Task to carry out:
The line with "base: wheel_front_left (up", the line with "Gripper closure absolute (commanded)", and all lines between them in the material below: return these exactly, and no others.
--- The data Enclosed Below ---
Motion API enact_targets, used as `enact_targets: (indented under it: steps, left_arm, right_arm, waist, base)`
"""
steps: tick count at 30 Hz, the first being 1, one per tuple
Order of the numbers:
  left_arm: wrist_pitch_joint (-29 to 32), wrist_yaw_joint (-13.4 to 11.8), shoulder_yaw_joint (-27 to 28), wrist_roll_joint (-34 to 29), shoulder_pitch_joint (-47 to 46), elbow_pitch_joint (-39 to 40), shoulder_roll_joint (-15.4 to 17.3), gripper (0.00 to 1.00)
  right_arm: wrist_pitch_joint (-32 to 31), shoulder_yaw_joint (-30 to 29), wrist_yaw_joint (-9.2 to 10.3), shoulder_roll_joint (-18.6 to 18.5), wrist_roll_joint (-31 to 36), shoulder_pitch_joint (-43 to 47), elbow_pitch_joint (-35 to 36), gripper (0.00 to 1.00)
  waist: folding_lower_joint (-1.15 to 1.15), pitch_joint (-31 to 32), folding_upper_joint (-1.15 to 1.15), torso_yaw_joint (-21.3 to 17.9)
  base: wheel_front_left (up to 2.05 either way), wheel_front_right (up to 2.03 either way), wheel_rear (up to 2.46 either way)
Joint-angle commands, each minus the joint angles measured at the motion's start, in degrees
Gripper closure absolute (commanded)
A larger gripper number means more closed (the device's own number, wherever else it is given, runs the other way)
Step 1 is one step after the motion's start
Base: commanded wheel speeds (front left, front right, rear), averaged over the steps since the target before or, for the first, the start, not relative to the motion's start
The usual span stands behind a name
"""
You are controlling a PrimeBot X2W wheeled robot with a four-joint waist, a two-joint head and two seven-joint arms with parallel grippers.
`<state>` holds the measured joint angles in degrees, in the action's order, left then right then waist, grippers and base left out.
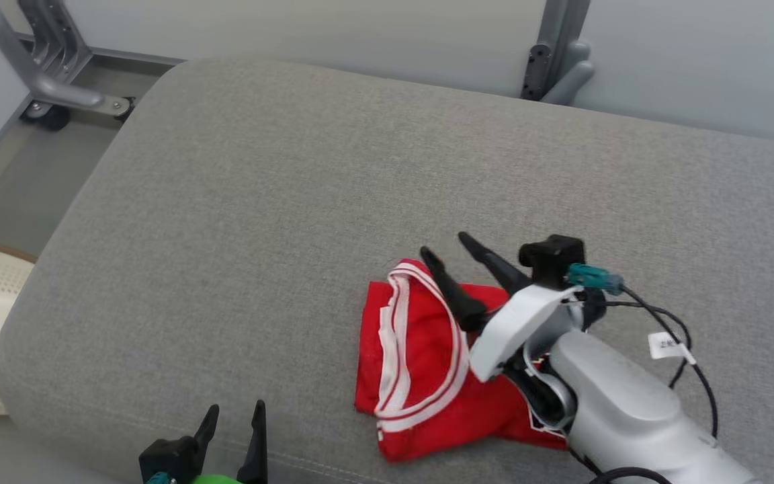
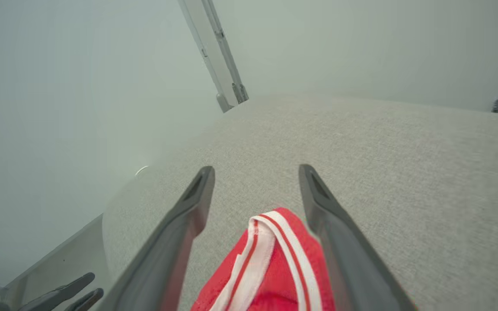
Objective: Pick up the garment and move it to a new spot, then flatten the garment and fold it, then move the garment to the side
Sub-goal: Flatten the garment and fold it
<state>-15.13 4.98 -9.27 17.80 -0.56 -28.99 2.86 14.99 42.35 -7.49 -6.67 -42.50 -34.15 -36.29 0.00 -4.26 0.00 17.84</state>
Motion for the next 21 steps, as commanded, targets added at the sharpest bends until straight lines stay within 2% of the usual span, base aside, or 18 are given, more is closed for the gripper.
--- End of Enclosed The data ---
Solution to the exercise:
  base: wheel_front_left (up to 2.05 either way), wheel_front_right (up to 2.03 either way), wheel_rear (up to 2.46 either way)
Joint-angle commands, each minus the joint angles measured at the motion's start, in degrees
Gripper closure absolute (commanded)

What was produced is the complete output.